*PROBLEM DESCRIPTION:* Lines from the beginning of the data below through the one containing "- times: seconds" are to be printed exactly as they appear.

::: DATA PROVIDED

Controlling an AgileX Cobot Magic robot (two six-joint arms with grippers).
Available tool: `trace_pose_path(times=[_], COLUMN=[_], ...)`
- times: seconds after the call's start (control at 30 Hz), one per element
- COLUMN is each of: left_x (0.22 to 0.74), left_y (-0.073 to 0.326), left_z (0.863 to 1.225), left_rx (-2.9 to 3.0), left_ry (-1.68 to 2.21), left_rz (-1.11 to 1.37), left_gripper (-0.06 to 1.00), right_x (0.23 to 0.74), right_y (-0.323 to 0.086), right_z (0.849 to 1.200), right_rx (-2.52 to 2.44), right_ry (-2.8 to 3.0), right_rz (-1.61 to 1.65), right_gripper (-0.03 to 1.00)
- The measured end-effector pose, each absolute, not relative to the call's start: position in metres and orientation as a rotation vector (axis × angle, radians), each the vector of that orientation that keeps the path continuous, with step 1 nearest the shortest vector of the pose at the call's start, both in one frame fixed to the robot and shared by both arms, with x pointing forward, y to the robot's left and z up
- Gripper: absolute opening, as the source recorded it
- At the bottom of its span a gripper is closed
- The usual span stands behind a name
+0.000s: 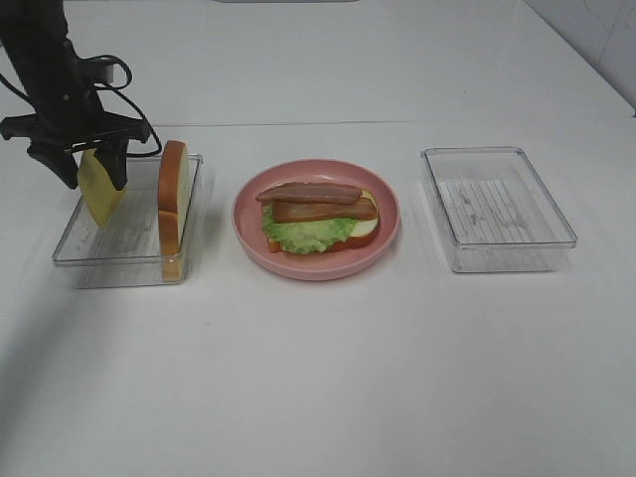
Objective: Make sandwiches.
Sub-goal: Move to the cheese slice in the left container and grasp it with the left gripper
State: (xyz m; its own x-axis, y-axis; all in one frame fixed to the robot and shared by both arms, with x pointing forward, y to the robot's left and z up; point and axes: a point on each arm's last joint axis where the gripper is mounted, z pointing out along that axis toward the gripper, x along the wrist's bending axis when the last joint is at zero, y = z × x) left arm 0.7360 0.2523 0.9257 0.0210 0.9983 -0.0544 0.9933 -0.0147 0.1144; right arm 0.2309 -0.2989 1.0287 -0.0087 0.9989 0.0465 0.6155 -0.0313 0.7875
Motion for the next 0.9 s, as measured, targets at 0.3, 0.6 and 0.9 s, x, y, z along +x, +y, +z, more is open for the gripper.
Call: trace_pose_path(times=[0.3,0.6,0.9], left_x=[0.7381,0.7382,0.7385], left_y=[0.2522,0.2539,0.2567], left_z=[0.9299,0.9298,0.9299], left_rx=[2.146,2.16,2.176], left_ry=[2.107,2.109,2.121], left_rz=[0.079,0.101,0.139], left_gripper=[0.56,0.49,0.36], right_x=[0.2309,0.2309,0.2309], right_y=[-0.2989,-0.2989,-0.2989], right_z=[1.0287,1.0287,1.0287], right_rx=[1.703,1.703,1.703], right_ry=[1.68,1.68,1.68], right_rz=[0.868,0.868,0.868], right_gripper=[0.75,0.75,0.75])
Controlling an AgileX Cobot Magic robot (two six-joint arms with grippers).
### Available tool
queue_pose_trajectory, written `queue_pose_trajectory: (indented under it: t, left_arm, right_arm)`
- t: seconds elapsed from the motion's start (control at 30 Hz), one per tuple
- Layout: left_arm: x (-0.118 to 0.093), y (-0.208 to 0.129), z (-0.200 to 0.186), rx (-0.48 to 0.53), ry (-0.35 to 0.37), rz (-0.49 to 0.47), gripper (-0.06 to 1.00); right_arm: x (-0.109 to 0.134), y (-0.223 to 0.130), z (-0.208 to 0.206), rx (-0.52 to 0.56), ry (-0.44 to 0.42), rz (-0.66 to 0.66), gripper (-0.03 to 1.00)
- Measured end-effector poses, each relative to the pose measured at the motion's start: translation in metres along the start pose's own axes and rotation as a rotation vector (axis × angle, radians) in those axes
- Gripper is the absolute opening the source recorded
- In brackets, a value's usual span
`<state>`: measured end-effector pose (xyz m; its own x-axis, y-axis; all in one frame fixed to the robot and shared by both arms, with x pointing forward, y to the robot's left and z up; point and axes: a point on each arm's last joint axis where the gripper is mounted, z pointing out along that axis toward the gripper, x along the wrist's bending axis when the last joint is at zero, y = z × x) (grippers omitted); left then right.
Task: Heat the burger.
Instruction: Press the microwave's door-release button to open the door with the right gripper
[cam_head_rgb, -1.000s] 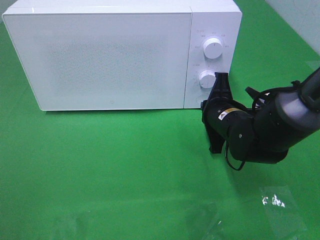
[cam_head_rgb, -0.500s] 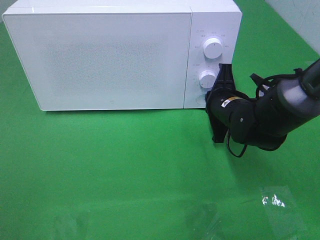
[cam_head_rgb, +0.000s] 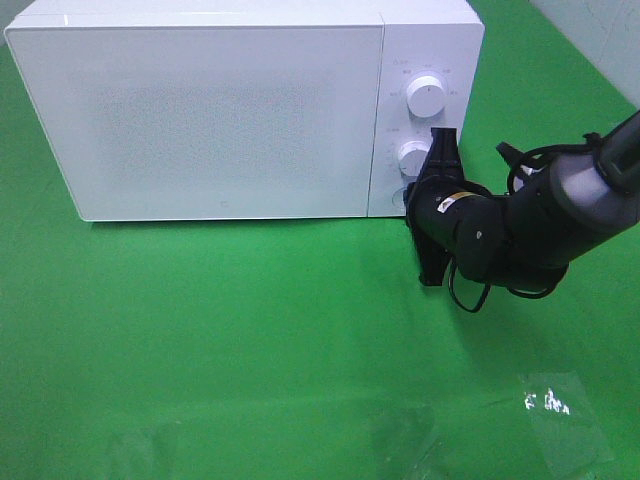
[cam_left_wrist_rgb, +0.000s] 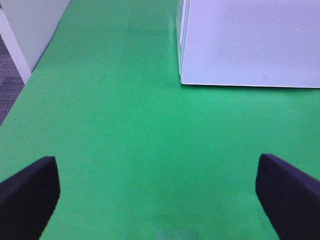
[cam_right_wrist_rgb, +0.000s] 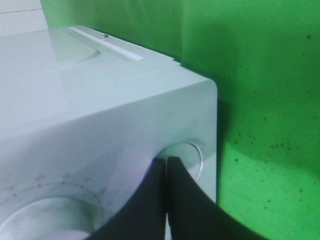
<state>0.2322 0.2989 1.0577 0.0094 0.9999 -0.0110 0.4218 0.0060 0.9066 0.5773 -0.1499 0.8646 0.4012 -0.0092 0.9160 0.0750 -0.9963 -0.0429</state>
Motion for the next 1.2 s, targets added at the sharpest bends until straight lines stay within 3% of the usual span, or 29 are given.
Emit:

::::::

*THE COMPLETED TASK:*
Controlling an AgileX Cobot Magic robot (two six-joint arms with grippers).
Available tool: `trace_pose_path(times=[_], COLUMN=[_], ...)`
- times: seconds after the call's start (control at 30 Hz), one per element

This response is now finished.